Stochastic Approximation with Block Coordinate Optimal Stepsizes
Tao Jiang, Lin Xiao
TL;DR
This work introduces BCOS, a family of stochastic approximation methods with block-coordinate stepsizes that aim to minimize the expected distance to an unknown target. By expressing RMSProp and Adam(W) as BCOS variants and developing a practical single-EMA and a conditional estimator, the paper unifies several optimizers under a single framework while reducing memory and tuning burdens. The authors establish convergence under a broad aiming condition that does not require convexity or smoothness, and characterize convergence to a neighborhood whose radius depends on the bias and variance of the second-moment estimator.
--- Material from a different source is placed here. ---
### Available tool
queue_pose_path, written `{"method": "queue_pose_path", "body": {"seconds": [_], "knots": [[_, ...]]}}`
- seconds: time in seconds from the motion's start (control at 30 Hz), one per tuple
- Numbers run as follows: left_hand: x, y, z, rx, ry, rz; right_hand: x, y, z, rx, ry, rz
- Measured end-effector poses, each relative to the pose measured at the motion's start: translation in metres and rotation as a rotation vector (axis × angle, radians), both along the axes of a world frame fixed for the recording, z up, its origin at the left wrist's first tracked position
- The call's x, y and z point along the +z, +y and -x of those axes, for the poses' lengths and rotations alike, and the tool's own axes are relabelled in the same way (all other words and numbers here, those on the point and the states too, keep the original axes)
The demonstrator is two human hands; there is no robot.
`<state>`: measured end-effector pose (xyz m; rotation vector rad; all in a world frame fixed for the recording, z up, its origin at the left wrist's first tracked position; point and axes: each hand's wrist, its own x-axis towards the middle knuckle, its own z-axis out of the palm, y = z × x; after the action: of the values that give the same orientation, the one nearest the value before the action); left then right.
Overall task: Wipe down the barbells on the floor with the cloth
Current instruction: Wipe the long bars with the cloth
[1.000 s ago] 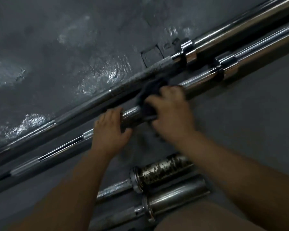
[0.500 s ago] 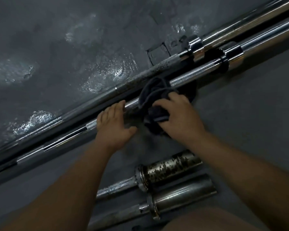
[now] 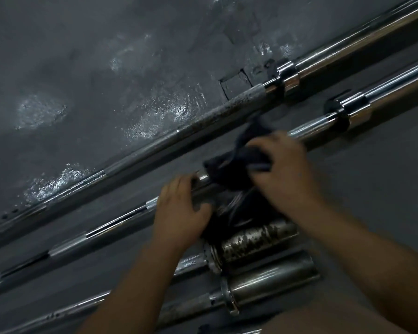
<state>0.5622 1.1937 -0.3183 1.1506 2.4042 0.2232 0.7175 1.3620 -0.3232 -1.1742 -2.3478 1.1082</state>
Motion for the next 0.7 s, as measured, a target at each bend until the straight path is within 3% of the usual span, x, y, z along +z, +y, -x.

Empirical results on large-scale models demonstrate BCOSW variants achieving competitive performance with smoother training and fewer optimizer states, suggesting practical utility for deep learning tasks.
Abstract
We consider stochastic approximation with block-coordinate stepsizes and propose adaptive stepsize rules that aim to minimize the expected distance from the next iterate to an (unknown) target point. These stepsize rules employ online estimates of the second moment of the search direction along each block coordinate. The popular Adam algorithm can be interpreted as a variant with a specific estimator. By leveraging a simple conditional estimator, we derive a new method that obtains competitive performance against Adam but requires less memory and fewer hyper-parameters. We prove that this family of methods converges almost surely to a small neighborhood of the target point, and the radius of the neighborhood depends on the bias and variance of the second-moment estimator. Our analysis relies on a simple aiming condition that assumes neither convexity nor smoothness, thus has broad applicability.